- Input data -
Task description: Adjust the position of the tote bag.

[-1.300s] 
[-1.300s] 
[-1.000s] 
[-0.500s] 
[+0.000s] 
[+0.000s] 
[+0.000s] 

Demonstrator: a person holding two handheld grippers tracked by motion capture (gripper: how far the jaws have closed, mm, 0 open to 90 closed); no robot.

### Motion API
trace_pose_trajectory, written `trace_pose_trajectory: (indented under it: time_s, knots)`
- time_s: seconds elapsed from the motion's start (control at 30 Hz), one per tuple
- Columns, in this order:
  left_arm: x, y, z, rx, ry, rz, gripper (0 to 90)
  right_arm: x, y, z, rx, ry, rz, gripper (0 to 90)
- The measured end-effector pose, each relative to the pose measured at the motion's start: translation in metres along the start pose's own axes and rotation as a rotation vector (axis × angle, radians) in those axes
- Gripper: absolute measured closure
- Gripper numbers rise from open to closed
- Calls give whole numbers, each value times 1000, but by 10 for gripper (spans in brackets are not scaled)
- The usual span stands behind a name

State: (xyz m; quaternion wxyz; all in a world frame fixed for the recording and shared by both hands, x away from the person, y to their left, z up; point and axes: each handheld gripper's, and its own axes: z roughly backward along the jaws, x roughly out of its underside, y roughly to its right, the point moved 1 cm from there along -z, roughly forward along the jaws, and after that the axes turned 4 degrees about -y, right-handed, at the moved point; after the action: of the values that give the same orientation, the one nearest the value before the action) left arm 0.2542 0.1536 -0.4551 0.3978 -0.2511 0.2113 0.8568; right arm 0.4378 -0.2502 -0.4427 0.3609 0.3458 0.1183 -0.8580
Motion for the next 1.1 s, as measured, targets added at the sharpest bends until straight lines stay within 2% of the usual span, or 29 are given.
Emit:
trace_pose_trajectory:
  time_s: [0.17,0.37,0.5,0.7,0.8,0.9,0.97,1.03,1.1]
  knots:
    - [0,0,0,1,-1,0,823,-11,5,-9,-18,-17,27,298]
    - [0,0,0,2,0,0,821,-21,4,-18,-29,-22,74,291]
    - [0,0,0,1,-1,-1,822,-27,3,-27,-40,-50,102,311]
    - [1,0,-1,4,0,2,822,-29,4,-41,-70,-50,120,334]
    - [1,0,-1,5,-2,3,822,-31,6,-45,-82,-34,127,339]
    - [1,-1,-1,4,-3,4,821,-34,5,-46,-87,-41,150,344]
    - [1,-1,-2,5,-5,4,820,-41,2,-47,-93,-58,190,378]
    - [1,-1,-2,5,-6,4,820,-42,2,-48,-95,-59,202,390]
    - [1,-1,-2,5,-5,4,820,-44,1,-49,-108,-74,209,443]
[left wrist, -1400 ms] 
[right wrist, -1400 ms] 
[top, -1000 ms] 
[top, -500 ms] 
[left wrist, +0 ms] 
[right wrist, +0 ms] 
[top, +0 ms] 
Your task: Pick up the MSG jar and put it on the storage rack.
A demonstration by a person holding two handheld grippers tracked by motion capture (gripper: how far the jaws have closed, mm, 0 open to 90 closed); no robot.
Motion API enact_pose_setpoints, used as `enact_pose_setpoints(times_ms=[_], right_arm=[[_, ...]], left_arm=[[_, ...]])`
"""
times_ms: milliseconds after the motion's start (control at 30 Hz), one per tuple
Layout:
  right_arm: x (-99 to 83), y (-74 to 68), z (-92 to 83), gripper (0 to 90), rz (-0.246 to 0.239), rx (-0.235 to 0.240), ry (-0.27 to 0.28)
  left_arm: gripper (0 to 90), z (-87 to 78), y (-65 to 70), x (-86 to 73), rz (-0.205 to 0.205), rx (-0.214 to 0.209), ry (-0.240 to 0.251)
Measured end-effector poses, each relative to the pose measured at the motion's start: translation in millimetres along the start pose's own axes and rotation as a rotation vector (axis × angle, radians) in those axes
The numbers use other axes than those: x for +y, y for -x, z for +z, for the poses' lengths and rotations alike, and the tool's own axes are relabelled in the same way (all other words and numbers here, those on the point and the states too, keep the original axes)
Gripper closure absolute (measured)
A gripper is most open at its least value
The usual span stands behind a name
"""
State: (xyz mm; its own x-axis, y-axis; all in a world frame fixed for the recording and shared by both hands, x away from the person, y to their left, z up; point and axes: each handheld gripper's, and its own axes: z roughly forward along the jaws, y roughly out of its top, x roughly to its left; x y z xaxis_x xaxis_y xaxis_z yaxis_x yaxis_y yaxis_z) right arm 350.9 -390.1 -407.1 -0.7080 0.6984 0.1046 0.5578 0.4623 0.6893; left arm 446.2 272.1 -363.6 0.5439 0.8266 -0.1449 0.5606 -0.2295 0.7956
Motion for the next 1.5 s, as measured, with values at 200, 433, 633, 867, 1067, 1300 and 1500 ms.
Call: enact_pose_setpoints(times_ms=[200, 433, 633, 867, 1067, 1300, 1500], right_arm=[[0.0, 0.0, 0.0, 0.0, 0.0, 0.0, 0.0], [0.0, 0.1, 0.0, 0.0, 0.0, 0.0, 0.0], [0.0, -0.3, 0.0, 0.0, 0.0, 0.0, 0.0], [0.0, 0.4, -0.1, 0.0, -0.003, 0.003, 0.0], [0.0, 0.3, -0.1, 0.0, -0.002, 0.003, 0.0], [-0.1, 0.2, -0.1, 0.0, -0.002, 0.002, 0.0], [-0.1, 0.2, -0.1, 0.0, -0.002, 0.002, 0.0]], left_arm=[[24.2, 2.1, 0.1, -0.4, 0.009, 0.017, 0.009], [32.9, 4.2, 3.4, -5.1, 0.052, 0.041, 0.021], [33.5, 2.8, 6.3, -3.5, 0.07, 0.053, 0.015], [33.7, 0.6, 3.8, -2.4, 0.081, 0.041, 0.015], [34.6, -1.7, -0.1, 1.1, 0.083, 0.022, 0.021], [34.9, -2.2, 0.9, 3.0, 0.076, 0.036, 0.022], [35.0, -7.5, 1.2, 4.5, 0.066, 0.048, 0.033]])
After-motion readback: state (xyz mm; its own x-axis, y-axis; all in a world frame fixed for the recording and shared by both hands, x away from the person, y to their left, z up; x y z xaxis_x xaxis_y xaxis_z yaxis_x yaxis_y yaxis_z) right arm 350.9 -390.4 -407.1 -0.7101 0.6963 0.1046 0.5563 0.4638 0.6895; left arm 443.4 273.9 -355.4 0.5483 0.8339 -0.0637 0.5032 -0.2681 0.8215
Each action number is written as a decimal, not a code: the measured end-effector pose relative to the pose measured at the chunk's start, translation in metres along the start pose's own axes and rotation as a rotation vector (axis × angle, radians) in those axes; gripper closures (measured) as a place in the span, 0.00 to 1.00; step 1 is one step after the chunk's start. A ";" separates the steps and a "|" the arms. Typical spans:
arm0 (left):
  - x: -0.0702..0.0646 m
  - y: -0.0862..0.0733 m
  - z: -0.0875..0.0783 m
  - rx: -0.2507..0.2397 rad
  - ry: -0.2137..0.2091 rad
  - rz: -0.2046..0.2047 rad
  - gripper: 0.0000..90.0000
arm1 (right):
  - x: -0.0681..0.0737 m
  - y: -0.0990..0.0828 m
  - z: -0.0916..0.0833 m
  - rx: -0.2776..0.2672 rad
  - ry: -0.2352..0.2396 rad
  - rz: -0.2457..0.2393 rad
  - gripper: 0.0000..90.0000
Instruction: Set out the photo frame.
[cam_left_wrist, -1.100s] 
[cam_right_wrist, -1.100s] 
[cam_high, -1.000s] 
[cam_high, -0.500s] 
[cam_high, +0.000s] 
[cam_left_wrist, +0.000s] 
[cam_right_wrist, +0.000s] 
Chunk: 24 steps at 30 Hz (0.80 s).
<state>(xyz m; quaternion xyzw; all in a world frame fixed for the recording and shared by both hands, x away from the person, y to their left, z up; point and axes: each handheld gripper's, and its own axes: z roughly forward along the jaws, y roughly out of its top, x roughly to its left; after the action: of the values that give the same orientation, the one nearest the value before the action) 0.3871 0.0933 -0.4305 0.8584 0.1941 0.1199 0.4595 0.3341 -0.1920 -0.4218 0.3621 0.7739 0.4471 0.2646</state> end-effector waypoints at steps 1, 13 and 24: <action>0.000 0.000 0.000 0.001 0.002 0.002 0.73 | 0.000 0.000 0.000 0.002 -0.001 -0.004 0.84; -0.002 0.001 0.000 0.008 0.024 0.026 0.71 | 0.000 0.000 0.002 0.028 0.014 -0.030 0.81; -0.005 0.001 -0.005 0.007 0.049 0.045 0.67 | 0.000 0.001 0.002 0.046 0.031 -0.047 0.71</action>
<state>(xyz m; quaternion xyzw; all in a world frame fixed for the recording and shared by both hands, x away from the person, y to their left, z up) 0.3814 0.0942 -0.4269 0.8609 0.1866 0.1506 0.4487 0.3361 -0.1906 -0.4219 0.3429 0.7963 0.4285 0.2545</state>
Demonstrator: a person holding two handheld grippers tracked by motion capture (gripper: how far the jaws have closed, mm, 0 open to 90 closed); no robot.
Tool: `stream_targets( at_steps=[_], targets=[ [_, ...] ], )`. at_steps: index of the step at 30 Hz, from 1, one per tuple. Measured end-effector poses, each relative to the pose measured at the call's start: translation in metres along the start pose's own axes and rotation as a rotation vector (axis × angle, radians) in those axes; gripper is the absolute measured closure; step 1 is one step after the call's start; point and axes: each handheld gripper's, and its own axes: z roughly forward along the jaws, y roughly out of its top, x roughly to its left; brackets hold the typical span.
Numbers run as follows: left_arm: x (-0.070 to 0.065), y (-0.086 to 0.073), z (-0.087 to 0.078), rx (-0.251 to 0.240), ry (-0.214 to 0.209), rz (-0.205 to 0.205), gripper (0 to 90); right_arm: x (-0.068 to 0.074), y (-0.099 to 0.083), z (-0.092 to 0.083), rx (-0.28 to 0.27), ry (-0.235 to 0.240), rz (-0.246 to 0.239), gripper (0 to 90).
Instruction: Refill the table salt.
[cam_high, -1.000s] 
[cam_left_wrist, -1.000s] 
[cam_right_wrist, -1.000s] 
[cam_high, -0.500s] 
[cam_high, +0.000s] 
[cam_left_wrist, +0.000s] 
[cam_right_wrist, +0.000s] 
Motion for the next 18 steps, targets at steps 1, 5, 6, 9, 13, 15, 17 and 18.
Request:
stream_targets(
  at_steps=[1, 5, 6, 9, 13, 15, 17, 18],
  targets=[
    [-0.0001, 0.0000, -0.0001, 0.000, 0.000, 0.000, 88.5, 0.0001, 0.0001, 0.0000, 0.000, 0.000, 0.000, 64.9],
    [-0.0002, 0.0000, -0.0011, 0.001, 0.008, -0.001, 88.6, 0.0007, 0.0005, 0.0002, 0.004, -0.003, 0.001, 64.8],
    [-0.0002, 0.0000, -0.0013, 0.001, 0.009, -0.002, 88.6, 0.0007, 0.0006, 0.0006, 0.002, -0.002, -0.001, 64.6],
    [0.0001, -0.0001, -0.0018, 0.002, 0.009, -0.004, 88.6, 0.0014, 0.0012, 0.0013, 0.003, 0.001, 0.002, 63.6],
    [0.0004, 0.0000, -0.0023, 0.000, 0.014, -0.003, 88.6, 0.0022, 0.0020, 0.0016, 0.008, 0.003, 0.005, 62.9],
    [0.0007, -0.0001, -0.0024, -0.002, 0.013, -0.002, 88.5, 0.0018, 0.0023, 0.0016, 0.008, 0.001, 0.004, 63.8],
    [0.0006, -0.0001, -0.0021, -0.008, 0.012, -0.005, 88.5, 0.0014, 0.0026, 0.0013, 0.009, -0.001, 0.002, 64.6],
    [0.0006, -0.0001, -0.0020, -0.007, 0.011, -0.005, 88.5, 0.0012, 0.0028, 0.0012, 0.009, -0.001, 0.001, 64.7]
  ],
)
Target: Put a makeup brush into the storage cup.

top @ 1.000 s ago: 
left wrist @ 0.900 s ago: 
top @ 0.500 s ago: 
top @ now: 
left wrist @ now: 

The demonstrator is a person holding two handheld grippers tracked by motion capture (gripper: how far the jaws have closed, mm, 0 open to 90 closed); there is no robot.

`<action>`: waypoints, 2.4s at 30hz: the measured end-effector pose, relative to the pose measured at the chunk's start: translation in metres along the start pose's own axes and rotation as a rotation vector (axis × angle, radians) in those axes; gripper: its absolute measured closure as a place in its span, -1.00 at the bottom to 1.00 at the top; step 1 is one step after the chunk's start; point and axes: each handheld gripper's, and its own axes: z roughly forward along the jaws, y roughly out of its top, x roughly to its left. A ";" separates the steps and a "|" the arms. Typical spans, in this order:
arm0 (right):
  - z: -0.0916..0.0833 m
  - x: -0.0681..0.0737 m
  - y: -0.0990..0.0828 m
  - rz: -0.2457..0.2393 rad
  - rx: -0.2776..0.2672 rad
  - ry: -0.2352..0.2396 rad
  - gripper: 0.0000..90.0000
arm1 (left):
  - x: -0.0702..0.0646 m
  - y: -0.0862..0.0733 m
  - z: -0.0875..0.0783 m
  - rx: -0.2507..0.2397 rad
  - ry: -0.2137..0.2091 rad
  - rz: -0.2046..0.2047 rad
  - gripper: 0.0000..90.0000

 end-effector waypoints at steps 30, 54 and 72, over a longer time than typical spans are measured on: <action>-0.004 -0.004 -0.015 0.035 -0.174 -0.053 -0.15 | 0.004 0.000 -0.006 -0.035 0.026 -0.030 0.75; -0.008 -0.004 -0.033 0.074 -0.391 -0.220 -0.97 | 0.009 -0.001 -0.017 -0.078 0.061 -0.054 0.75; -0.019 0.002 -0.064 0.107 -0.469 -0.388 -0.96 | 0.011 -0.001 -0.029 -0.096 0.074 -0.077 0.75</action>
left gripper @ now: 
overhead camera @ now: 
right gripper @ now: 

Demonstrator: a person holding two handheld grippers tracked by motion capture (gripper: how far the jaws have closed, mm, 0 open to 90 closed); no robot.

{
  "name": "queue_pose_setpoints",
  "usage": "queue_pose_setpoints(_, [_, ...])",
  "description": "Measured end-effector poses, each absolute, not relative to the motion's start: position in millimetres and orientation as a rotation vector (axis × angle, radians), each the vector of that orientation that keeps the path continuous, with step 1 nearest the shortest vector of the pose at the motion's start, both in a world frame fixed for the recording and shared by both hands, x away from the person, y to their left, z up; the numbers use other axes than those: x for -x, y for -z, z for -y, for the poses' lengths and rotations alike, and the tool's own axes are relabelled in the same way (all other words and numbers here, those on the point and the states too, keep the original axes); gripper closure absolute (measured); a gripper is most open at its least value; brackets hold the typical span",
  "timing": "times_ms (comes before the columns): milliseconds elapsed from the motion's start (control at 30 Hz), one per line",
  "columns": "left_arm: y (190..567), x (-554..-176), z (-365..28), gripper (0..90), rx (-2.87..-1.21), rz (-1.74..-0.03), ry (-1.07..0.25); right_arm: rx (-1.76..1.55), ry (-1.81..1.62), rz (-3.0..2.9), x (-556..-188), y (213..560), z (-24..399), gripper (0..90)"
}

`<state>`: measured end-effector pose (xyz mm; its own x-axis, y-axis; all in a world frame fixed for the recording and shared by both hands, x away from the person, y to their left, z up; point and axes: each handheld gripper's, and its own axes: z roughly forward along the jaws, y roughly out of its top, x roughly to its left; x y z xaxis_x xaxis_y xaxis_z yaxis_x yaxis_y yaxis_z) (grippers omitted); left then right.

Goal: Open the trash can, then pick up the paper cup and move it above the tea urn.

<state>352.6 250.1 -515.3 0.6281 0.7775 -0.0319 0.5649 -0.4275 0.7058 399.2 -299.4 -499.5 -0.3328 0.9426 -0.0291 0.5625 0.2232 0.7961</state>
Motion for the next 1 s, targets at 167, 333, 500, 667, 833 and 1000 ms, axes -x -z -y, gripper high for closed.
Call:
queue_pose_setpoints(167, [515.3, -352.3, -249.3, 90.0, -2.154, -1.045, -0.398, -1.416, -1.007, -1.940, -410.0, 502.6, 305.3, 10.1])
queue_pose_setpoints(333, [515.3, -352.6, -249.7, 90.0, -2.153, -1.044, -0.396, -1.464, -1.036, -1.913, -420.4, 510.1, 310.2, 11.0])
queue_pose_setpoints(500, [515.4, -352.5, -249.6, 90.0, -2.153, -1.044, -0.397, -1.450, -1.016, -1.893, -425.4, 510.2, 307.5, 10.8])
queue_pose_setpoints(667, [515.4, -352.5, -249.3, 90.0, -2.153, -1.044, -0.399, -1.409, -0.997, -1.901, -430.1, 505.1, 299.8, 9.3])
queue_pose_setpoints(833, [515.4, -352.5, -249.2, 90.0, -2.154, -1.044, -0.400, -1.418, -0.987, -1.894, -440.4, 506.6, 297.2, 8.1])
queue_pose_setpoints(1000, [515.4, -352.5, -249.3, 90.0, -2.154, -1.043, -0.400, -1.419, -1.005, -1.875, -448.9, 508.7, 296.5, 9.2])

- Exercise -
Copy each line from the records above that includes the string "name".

- Response below -
- The usual span stands behind a name
The usual span stands behind a name
  "name": "queue_pose_setpoints",

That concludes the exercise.